The advent of AI-powered edge devices is creating a new market for specialized hardware, which must be not only powerful, but also super-fast, energy-efficient, small-sized, and, well, cheap.
The excitement around AI is at its peak right now, with billions of dollars being poured into the development of new technologies that promise to make our lives easier.
The more we rely on AI, the bigger the need for powerful hardware becomes. But what kind of hardware? As it turns out, not all types are created equal. GPUs might be great for training models and running inference in data centers. But when we’re talking about “smartifying” things like security cameras, autonomous vehicles, and other edge devices that will be deployed in the wild, their intrinsic limitations become painfully obvious.

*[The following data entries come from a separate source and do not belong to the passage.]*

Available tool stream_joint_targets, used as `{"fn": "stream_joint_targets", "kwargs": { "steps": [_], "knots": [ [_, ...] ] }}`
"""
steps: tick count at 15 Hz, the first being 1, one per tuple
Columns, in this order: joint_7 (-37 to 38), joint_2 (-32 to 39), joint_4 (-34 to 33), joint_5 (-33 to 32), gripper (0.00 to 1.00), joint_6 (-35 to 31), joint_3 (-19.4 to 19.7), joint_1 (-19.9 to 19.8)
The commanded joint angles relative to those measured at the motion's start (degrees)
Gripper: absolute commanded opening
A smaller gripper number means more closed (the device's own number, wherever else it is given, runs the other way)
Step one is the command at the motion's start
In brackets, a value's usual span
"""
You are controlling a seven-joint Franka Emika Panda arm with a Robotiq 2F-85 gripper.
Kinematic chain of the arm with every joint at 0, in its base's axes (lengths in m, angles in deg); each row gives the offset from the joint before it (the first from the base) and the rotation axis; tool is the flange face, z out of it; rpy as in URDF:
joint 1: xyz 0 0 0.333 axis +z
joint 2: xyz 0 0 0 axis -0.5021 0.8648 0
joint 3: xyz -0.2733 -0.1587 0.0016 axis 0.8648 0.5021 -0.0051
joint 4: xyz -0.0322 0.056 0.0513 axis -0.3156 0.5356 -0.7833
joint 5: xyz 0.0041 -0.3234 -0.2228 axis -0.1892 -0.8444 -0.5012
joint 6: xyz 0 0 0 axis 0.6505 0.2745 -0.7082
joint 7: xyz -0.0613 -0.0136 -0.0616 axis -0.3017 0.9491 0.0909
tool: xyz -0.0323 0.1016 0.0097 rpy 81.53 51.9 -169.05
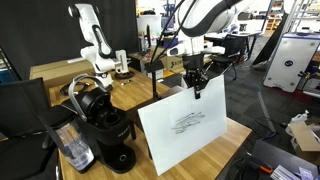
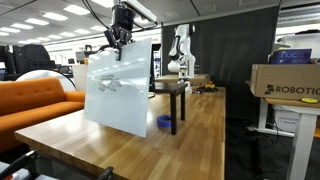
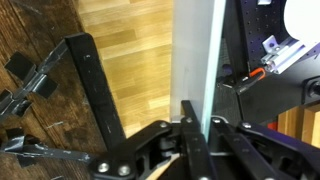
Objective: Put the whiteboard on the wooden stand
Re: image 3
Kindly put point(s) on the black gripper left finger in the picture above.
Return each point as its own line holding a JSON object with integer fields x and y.
{"x": 150, "y": 150}

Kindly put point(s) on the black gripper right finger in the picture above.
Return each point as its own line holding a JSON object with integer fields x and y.
{"x": 260, "y": 153}

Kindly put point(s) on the white glass whiteboard with scribble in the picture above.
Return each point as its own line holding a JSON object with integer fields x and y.
{"x": 193, "y": 50}

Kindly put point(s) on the dark wooden stand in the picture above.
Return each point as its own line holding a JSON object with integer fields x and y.
{"x": 33, "y": 33}

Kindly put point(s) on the orange black tool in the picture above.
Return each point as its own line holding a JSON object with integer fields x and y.
{"x": 253, "y": 78}

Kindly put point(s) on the black ledge bar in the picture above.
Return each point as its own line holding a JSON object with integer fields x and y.
{"x": 96, "y": 90}

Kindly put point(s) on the aluminium extrusion bracket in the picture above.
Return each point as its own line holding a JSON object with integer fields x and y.
{"x": 283, "y": 56}

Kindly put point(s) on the white round mount base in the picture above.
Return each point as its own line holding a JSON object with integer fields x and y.
{"x": 305, "y": 20}

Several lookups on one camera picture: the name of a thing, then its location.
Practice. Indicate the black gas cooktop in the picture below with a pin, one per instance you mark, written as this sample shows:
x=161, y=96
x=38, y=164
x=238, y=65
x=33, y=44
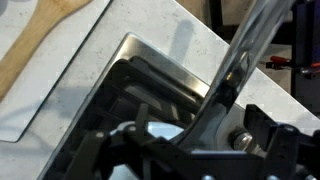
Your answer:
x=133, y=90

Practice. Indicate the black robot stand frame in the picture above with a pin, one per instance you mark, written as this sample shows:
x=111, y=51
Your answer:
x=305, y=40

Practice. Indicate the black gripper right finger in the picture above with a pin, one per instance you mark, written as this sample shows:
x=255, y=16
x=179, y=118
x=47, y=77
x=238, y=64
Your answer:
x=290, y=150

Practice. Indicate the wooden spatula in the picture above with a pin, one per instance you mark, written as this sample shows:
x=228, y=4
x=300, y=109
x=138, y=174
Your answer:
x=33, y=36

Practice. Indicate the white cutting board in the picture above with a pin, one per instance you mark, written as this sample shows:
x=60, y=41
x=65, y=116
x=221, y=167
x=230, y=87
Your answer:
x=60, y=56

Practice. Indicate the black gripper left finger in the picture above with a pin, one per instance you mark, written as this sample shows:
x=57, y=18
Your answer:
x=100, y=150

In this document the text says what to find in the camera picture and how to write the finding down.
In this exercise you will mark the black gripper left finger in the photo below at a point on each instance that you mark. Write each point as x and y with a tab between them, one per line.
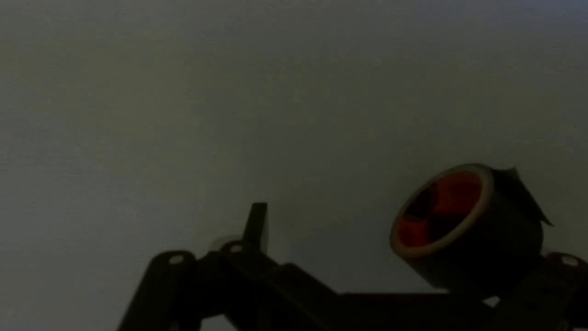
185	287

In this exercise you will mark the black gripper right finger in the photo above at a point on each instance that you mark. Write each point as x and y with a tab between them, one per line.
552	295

A round peg in a square hole
Although GPU manufacturers are increasingly focusing on AI applications, the chips they ship still retain a lot of legacy from the days when they were primarily used for gaming. If you look closely inside even the “edge-focused” chips from GPU manufacturers, you will find things like shaders or high-precision arithmetics, which just makes no sense for machine learning.
Such excessiveness might not be an issue for cloud computing uses, where you can just throw in more GPUs and get more computing power. But when you have to squeeze every last drop of performance out of your hardware, the inefficiencies add up to some real challenges for edge uses, such as:
- High power consumption: A typical “edge-grade” GPU-based chip consumes at least 15 W, which might not sound like much, but in a typical IoT application with a battery-powered device it’s not.
- Low computational density: Due to all the redundant schematics and the architecture itself not being optimized, a GPU-based chip takes up too much space for many edge applications.
- High latency. A super-performant GPU in a self-driving car won’t be any useful if it takes it a few hundred milliseconds to respond to an emergency situation.
- High price tag: By buying a GPU for your edge device, you’re essentially paying for decades of R&D invested in gaming, and all the technologies that you won’t be using.
The rise of the Tensor
All this is where tensor processing units (TPUs) come in. TPUs are dedicated hardware specifically designed for AI applications. Although at the moment there is no strict technical definition of what a TPU is, they are generally considered to be compute-optimized ASICs that can run neural networks at high speed.
The central element in a TPU is a systolic array, a type of a spatial computing structure. In a systolic array, data flows through the network in a way that resembles the flow of blood through our veins, hence the name. Thanks to their architecture, systolic arrays can perform tasks such as matrix computation or convolution — which is what the majority of neural network computations are based on — in a single run, without reading any data from memory.
(For a more detailed explanation of how TPUs work, read this excellent article by the creators of Google’s TPU.)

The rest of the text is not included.